Recorded data
•••••
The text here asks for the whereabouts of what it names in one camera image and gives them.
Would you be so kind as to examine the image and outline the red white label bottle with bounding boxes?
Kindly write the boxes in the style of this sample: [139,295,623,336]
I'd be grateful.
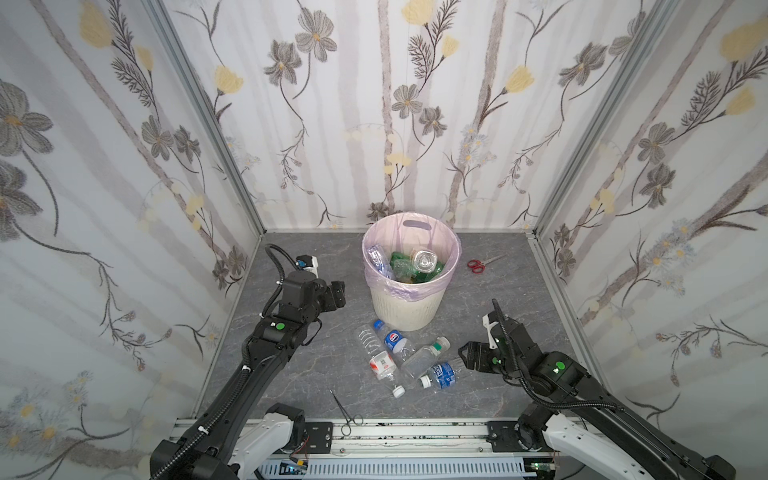
[366,244,395,280]

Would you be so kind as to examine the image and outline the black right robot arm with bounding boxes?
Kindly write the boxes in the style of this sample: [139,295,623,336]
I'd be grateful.
[459,304,736,479]

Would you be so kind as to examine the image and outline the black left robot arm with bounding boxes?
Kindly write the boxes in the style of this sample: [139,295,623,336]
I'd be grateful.
[149,244,346,479]

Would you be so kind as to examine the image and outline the pink bin liner bag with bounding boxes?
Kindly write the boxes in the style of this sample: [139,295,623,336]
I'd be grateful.
[362,212,462,302]

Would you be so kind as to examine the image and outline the cream plastic waste bin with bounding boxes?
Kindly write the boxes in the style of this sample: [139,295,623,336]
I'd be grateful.
[361,212,462,332]

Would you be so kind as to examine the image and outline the blue label bottle white cap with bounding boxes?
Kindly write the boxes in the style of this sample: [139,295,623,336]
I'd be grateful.
[419,358,466,390]

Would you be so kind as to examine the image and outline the clear bottle green cap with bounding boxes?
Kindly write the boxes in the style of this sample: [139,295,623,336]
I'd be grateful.
[402,336,451,379]

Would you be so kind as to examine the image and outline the Pepsi label bottle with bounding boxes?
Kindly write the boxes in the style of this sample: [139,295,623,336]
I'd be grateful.
[373,319,414,362]

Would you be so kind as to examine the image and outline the clear ribbed water bottle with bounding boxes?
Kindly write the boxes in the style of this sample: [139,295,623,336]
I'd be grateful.
[356,325,406,399]

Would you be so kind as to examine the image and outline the metal forceps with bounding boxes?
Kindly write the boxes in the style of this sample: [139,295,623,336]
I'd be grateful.
[330,390,364,437]

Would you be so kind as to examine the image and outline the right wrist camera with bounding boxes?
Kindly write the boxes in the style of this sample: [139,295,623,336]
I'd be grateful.
[482,315,498,350]

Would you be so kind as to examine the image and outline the red handled scissors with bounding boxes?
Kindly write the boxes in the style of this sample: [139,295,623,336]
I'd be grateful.
[467,254,505,274]

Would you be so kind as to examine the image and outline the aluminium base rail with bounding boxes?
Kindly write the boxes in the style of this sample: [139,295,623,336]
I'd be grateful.
[161,418,661,480]

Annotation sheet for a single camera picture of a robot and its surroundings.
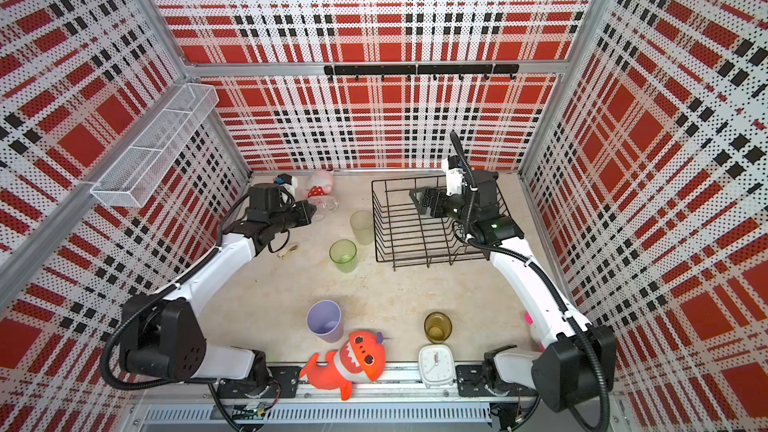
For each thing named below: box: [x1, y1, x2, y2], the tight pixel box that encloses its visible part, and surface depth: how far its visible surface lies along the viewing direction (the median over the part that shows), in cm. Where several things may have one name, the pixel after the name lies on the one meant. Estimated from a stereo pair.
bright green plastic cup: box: [329, 239, 358, 274], surface depth 93 cm
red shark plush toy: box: [300, 331, 386, 401], surface depth 72 cm
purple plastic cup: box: [306, 300, 343, 344], surface depth 79 cm
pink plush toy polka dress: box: [300, 170, 333, 199], surface depth 110 cm
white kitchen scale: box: [418, 344, 455, 388], surface depth 76 cm
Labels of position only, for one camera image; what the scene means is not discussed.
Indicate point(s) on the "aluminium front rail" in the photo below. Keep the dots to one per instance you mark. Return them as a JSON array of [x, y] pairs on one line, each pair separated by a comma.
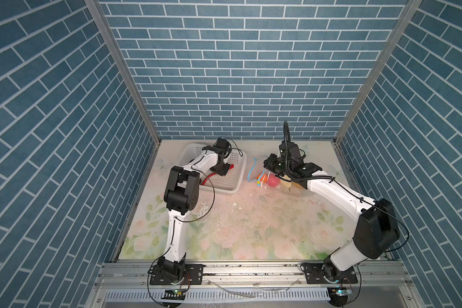
[[134, 274]]

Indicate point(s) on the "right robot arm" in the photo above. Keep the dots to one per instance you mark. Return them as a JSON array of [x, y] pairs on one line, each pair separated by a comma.
[[376, 225]]

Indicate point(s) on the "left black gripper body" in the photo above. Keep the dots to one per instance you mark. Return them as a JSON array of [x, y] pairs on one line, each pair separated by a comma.
[[221, 169]]

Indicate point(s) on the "white slotted cable duct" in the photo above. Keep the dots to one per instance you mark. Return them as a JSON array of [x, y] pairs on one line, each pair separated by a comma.
[[219, 296]]

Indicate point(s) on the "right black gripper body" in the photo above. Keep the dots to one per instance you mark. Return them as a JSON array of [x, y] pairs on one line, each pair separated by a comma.
[[276, 165]]

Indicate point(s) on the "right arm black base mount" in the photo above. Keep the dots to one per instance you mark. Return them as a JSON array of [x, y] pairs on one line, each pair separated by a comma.
[[318, 273]]

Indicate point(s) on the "clear zip bag blue zipper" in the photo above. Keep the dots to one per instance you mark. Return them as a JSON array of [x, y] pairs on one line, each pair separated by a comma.
[[298, 185]]

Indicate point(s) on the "orange toy tangerine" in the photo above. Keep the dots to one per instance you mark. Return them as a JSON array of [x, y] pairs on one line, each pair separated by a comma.
[[262, 179]]

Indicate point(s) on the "white plastic perforated basket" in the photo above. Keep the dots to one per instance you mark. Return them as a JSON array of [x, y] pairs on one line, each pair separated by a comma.
[[228, 184]]

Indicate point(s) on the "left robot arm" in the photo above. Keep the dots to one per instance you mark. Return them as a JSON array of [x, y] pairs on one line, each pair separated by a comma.
[[181, 196]]

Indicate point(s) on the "pink toy fruit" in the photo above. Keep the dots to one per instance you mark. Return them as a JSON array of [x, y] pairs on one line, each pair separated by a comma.
[[273, 181]]

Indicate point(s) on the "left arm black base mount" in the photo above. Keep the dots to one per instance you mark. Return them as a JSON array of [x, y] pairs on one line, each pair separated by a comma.
[[164, 276]]

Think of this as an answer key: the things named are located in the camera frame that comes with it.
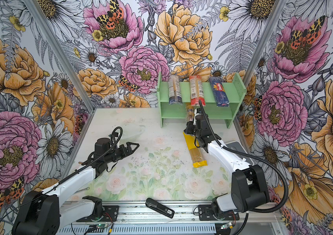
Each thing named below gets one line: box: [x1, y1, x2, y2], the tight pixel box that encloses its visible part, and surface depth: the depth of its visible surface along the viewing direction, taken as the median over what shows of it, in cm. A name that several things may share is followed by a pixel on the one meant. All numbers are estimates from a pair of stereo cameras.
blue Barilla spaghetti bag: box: [209, 76, 230, 108], surface depth 88 cm
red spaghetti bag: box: [189, 74, 206, 107], surface depth 91 cm
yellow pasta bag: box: [183, 131, 208, 168], surface depth 94 cm
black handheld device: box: [145, 197, 175, 219], surface depth 74 cm
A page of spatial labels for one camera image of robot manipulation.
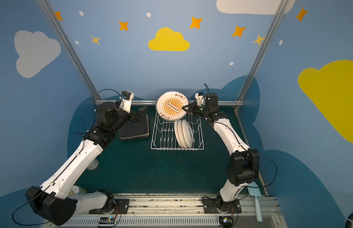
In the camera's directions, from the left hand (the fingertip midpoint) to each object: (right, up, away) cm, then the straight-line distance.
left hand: (136, 102), depth 71 cm
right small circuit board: (+47, -63, +2) cm, 78 cm away
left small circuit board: (-16, -62, +2) cm, 64 cm away
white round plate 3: (+23, -18, +15) cm, 33 cm away
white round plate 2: (+20, -13, +16) cm, 29 cm away
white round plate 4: (+27, -17, +17) cm, 37 cm away
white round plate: (+16, 0, +11) cm, 20 cm away
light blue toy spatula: (+64, -49, +7) cm, 81 cm away
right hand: (+24, -1, +9) cm, 26 cm away
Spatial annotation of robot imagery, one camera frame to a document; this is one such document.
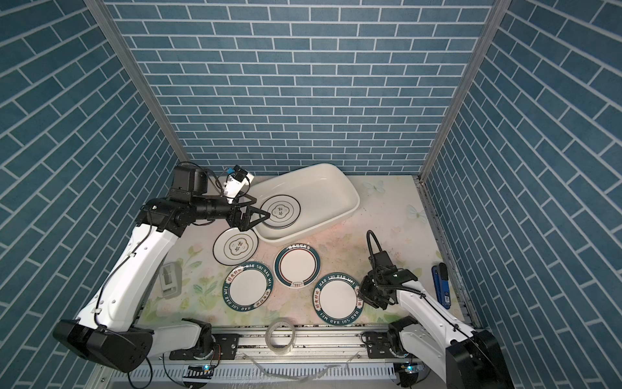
•••••
▶ **About this exercise**:
Give every line above again exactly, with no pictures.

▶ **Response to this exercise**:
The text here asks for the whereabouts of what it names in one camera image and gives them.
Would you be so kind as to examine the image and outline the red white label bottle with bounding boxes?
Kindly write the boxes in the style of this sample: [139,295,623,336]
I'd be grateful.
[366,244,395,280]

Would you be so kind as to examine the image and outline the black right robot arm with bounding boxes?
Kindly write the boxes in the style of this sample: [139,295,623,336]
I'd be grateful.
[459,304,736,479]

Would you be so kind as to examine the image and outline the black left robot arm with bounding boxes?
Kindly write the boxes in the style of this sample: [139,295,623,336]
I'd be grateful.
[149,244,346,479]

Would you be so kind as to examine the image and outline the pink bin liner bag with bounding boxes?
Kindly write the boxes in the style of this sample: [139,295,623,336]
I'd be grateful.
[362,212,462,302]

Would you be so kind as to examine the image and outline the cream plastic waste bin with bounding boxes?
Kindly write the boxes in the style of this sample: [139,295,623,336]
I'd be grateful.
[361,212,462,332]

Would you be so kind as to examine the image and outline the blue label bottle white cap with bounding boxes?
Kindly write the boxes in the style of this sample: [139,295,623,336]
I'd be grateful.
[419,358,466,390]

Would you be so kind as to examine the image and outline the clear bottle green cap with bounding boxes?
Kindly write the boxes in the style of this sample: [139,295,623,336]
I'd be grateful.
[402,336,451,379]

Would you be so kind as to examine the image and outline the Pepsi label bottle with bounding boxes?
Kindly write the boxes in the style of this sample: [139,295,623,336]
I'd be grateful.
[373,319,414,362]

Would you be so kind as to examine the image and outline the clear ribbed water bottle with bounding boxes?
Kindly write the boxes in the style of this sample: [139,295,623,336]
I'd be grateful.
[356,325,406,399]

Would you be so kind as to examine the image and outline the metal forceps with bounding boxes?
Kindly write the boxes in the style of this sample: [139,295,623,336]
I'd be grateful.
[330,390,364,437]

Would you be so kind as to examine the image and outline the right wrist camera with bounding boxes?
Kindly write the boxes in the style of this sample: [139,295,623,336]
I'd be grateful.
[482,315,498,350]

Would you be so kind as to examine the image and outline the red handled scissors with bounding boxes?
Kindly write the boxes in the style of this sample: [139,295,623,336]
I'd be grateful.
[467,254,505,274]

Would you be so kind as to examine the image and outline the aluminium base rail with bounding boxes?
Kindly write the boxes in the style of this sample: [139,295,623,336]
I'd be grateful.
[161,418,661,480]

Annotation sheet for a single camera picture of a robot and its surroundings.
For each thing named below: box: [x1, y1, x2, y2], the tight pixel box that encloses its visible part, and surface depth: how far its visible surface lies along the viewing direction (the median over the part that shows), in cm. Where several things may have one name, the pixel after the name lies on the one meant. Estimated from a stereo pair.
bright green plastic cup: box: [329, 239, 358, 274], surface depth 93 cm
red shark plush toy: box: [300, 331, 386, 401], surface depth 72 cm
purple plastic cup: box: [306, 300, 343, 344], surface depth 79 cm
pink plush toy polka dress: box: [300, 170, 333, 199], surface depth 110 cm
white kitchen scale: box: [418, 344, 455, 388], surface depth 76 cm
Labels of position only, for one camera image; what the scene means is not discussed.
Indicate point(s) on the "aluminium front rail" in the photo below. Keep the dots to one per instance you mark. Return them as a JSON array of [x, y] pairs on one line, each pair separated by a comma.
[[134, 274]]

Indicate point(s) on the "right robot arm" in the photo above. Keep the dots to one per instance you mark. Return them as a JSON array of [x, y] pairs on one line, each pair separated by a comma.
[[376, 225]]

Indicate point(s) on the "left black gripper body" in the photo above. Keep the dots to one per instance you mark. Return them as a JSON array of [x, y] pairs on one line, each pair separated by a comma.
[[221, 169]]

Indicate point(s) on the "white slotted cable duct" in the photo above. Keep the dots to one per instance you mark. Return them as a JSON array of [x, y] pairs on one line, each pair separated by a comma.
[[219, 296]]

Indicate point(s) on the "right black gripper body" in the photo above. Keep the dots to one per instance you mark. Return them as a JSON array of [x, y] pairs on one line, each pair separated by a comma.
[[276, 165]]

Indicate point(s) on the "right arm black base mount" in the photo above. Keep the dots to one per instance you mark. Return them as a JSON array of [x, y] pairs on one line, each pair separated by a comma.
[[318, 273]]

Indicate point(s) on the "clear zip bag blue zipper" in the photo above. Keep the dots to one per instance you mark. Return them as a JSON array of [x, y] pairs on one line, each pair separated by a comma.
[[298, 185]]

Indicate point(s) on the "orange toy tangerine" in the photo above. Keep the dots to one per instance you mark. Return them as a JSON array of [x, y] pairs on one line, each pair separated by a comma.
[[262, 179]]

Indicate point(s) on the "white plastic perforated basket" in the photo above. Keep the dots to one per instance you mark. Return them as a JSON array of [x, y] pairs on one line, each pair separated by a comma.
[[228, 184]]

Indicate point(s) on the "left robot arm" in the photo above. Keep the dots to one per instance you mark. Return them as a JSON array of [x, y] pairs on one line, each pair separated by a comma.
[[181, 196]]

Indicate point(s) on the "pink toy fruit" in the photo above. Keep the dots to one per instance you mark. Return them as a JSON array of [x, y] pairs on one line, each pair separated by a comma.
[[273, 181]]

Indicate point(s) on the "left arm black base mount" in the photo above. Keep the dots to one per instance you mark. Return them as a JSON array of [x, y] pairs on one line, each pair separated by a comma.
[[164, 276]]

Think of this as an answer key: the things named are located in the camera frame that comes with it.
Each thing named below gets one line: box: [x1, y1, x2, y2], the tight pixel box that encloses its visible part, and surface depth: the depth of its visible surface along the viewing direction, taken as the median over what shows of it, in cm. A name that several things may share is followed by a pixel on the one meant. All numbers are estimates from a pair of stereo cameras.
blue Barilla spaghetti bag: box: [209, 76, 230, 108], surface depth 88 cm
red spaghetti bag: box: [189, 74, 206, 107], surface depth 91 cm
yellow pasta bag: box: [183, 131, 208, 168], surface depth 94 cm
black handheld device: box: [145, 197, 175, 219], surface depth 74 cm
A page of spatial labels for one camera image of robot manipulation.
In the camera's directions, from the left hand (the fingertip midpoint) to each object: (right, up, away) cm, then the straight-line distance.
left hand: (136, 102), depth 71 cm
right small circuit board: (+47, -63, +2) cm, 78 cm away
left small circuit board: (-16, -62, +2) cm, 64 cm away
white round plate 3: (+23, -18, +15) cm, 33 cm away
white round plate 2: (+20, -13, +16) cm, 29 cm away
white round plate 4: (+27, -17, +17) cm, 37 cm away
white round plate: (+16, 0, +11) cm, 20 cm away
light blue toy spatula: (+64, -49, +7) cm, 81 cm away
right hand: (+24, -1, +9) cm, 26 cm away
Spatial annotation of robot imagery, one camera frame to a document; this is one such document.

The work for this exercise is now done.